Agence-France-Press: In Madrid, the center-right daily El Mundo said the visit was "a publicity stunt which will not solve the problem of Iraq."
Support our Troops, show up
for Democracy in November 2004: Defeat Bush (again)!

http://www.commondreams.org/headlines03/1128-02.htm

Published on Friday, November 28, 2003 by the Agence
France-Presse (AFP)
Bush's Iraq Visit a Pre-Election PR Stunt


"Electoral raid on Baghdad" read the caustic headline
in the left-wing Paris daily Liberation which summed
up European newspaper editorial reaction to President
George W Bush's Thanksgiving Day visit to US troops in
Iraq.

The brief visit, arranged in top secrecy, occurred too
late for most papers to give it full coverage, and
almost all ran the same wire agency photo of Mr Bush,
clad in a gray army bomber jacket, carrying a large
tray of roast turkey, potatoes and grapes through a
crowd of smiling soldiers.

Those which did comment were mostly skeptical of Mr
Bush's motives, with the US presidential election now
less than 12 months away.

"The turkey has landed," ran the front-page headline
in the London daily Independent.

The daily Vanguardia, published in Spain's second city
Barcelona, noted darkly that "George W Bush does not
attend the funerals of soldiers killed in Iraq, but
has dinner in Baghdad with those who dream of coming
home alive."

"George Bush becomes the first US president to visit
Iraq in order to provide the television pictures
required by his re-election campaign," it said, noting
that Hillary Rodham Clinton, "his undeclared
Democratic opponent," was on her way to Baghdad from
Afghanistan.

Liberation noted that more than 430 US soldiers had
been killed in Iraq, 184 of them since Bush declared
an official end to the war on May 1, and quoted a
Gallup opinion poll this month showing that 54 percent
of Americans disapproved of the way the post-war
situation was being handled.

"Bush knows that Iraq could become the Achilles heel
of his campaign," it said.

The conservative London Times also did not run an
editorial but its front-page report called the visit
"one of the most audacious publicity coups in White
House history."

Europe's leading business daily, the London-based
Financial Times, used the visit to repeat its call for
general elections in Iraq, rather than the US
government's "top-down strategy built around favored
exiles and a timetable synchronized with President
Bush's re-election campaign".

The daily Berliner Zeitung said the visit had two
other aims.

"Bush wanted to raise the groggy morale of his troops
and at the same time to show Iraqis his
determination," it wrote.

In Madrid, the center-right daily El Mundo said the
visit was "a publicity stunt which will not solve the
problem of Iraq."

The daily Vanguardia, published in Spain's second city
Barcelona, said Bush was trying to put a positive
gloss on an increasingly difficult situation.

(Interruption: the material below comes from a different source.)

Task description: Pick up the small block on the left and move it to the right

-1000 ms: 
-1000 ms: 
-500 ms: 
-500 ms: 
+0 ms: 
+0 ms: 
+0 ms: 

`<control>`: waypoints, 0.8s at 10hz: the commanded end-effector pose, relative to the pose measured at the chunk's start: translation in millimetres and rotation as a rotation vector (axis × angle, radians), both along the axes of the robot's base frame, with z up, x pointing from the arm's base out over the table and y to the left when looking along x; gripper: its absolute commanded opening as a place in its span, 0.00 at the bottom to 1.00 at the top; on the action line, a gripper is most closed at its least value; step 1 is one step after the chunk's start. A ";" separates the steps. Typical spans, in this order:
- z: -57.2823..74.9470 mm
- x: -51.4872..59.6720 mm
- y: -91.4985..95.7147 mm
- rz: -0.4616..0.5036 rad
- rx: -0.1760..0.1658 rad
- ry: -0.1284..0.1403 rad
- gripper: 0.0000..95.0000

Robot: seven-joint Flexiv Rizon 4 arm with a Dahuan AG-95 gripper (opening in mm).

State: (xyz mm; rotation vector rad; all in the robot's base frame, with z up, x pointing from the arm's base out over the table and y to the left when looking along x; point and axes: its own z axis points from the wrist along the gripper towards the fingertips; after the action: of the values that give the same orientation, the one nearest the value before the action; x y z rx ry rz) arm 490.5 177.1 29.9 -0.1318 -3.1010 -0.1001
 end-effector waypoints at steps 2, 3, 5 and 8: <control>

It noted darkly that "George W Bush does not attend
the funerals of soldiers killed in Iraq, but has
dinner in Baghdad with those who dream of coming home
alive."

The right-wing La Razon said "Caesar Bush" was
exploiting Hollywood machinery to the full to send a
message loud and clear to those who doubted the wisdom
of his military policies.

In Rome, the daily La Republica described the visit as
"a brilliant stage-managed event and a courageous
act".

But it said it was also "obviously an electoral blitz,
a Hollywood-style stunt of the kind we will see again
and again throughout the campaign."

As the Arabic media saw the secrecy of Bush's visit as
a sign of weakness amid spiraling violence in Iraq,
newspapers in Israel said the stunt was bound to help
the US president's ratings in opinion polls that had
been falling alarmingly.

"Bush's popularity will undoubtedly go up in opinion
polls this week, but on the condition that his army
does not face another painful strike," said the
Israeli daily Yediot Aharonot.

"It is like playing the last $100 dollar bill at the
casino," said Maariv in an editorial, adding that
"only one thing can ensure victory for Bush at the
November 2004 polls: Saddam Hussein dead or chained
up."

Iran's Foreign Minister Kamal Kharazi said the secrecy
of the visit, during which the only Iraqis whom Bush
encountered were four members of the US-installed
Governing Council, showed that Washington was afraid
of the Iraqis.

"The US president's sudden visit to Iraq was a sign of
the US fear of the Iraqi people," said Mr Kharazi,
whose country opposed the US-led invasion of Iraq.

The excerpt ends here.